LiteFS recommended production configuration for availability/durability

Is there a minimal recommended setup for running LiteFS in production?

Ideally, I’d like to achieve:

  • Automatic failover on host/disk failure
    • With data loss of up to replication lag.
  • Automatic failover on region outage
    • With data loss of up to replication lag.
    • It seems that regional network outages are somewhat common?
  • Zero downtime deployment
    • I’m assuming there is some mechanism to ensure all data is replicated before switching the primary during deployment.

Would running two always-on machines in two different regions with promote: true be enough to achieve this?

If I use two nearby regions like ARN and AMS, I’m assuming the replication lag would generally be under 1 second?

2 Likes

Hi… Yep, there are various official and unofficial recommendations, and they’re all pretty close to what you sketched out above…

The “automatic failover on region outage” that you mentioned is going beyond the implicit minimum† in that older thread, though, and for that you would need primary-candidates in multiple regions.
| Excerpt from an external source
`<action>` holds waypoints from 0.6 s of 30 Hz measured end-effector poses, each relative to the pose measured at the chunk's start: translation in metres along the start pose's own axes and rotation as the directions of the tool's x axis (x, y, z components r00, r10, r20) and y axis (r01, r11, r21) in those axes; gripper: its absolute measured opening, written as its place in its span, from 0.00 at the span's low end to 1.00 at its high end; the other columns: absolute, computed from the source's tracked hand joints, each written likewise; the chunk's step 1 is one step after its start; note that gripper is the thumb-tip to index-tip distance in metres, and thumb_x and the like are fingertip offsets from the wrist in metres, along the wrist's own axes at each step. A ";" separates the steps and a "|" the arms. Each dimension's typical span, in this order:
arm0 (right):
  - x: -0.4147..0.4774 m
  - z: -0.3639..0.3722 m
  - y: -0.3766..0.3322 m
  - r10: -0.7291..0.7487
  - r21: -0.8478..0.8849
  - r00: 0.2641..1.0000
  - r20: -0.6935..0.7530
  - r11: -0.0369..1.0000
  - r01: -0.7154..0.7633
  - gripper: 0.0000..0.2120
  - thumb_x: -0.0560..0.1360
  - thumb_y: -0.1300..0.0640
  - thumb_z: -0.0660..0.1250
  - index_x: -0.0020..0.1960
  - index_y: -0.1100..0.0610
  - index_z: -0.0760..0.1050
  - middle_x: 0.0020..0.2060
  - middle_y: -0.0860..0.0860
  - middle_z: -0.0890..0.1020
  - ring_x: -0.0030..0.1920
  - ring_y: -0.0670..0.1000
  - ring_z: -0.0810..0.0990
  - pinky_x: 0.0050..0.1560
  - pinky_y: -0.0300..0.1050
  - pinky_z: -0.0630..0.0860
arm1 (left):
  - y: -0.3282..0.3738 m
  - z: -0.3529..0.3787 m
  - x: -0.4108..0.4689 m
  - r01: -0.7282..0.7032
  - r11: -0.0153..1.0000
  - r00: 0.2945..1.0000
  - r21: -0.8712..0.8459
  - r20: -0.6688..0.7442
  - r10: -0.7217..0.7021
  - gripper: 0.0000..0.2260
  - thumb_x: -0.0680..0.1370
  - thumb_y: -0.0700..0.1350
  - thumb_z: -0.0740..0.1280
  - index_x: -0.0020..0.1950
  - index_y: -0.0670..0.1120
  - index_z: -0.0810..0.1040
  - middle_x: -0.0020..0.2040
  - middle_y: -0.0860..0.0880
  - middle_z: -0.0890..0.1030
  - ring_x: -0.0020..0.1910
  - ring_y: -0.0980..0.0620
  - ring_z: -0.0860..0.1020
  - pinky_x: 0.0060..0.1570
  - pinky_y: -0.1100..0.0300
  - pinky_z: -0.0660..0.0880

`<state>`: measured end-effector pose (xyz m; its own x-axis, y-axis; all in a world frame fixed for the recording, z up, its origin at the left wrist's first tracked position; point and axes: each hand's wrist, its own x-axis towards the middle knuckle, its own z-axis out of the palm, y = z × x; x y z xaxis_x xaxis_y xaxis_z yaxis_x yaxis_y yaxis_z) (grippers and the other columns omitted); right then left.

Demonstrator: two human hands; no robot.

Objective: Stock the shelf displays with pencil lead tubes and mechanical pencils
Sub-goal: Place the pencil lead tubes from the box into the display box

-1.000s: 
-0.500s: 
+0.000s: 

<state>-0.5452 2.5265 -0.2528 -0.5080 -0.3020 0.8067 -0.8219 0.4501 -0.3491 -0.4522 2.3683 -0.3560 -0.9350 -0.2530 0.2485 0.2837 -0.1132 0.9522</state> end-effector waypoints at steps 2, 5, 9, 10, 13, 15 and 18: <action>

In my (super-unofficial) view, the “write latency shouldn’t change just because your primary does” aspect is a minor concern, so I would not shy that much away from having two primary-candidates in two regions, like the proposed arn + ams. The main disadvantage here is that it’s inconvenient to keep them both always running (which you do need, as you noted) via the Fly.io platform’s default orchestrator: that software is relatively simple-minded compared to what you’re attempting, and it only thinks in terms of a single region being primary—not a more general collection of nodes or locations.

Briefly, another orchestration nuance to be generally aware of is how read-only nodes behave when the primary is unreachable. At least one user reported loss of read availability, not just write availability, possibly due to the following policy change:

https://community.fly.io/t/postmortem-fly-registry-2023-08-08/14744

This rules out fallback scenarios that people intuitively assume would work.

Not really, although some long-time LiteFS users do recommend having at least one node in a different region, all the same.

(You can browse the Infrastructure Log (“100% fidelity to internal incidents”) to evaluate how often a given region really goes down in a given year.)

(That probability could definitely still be more than your own, specific app could tolerate, of course.)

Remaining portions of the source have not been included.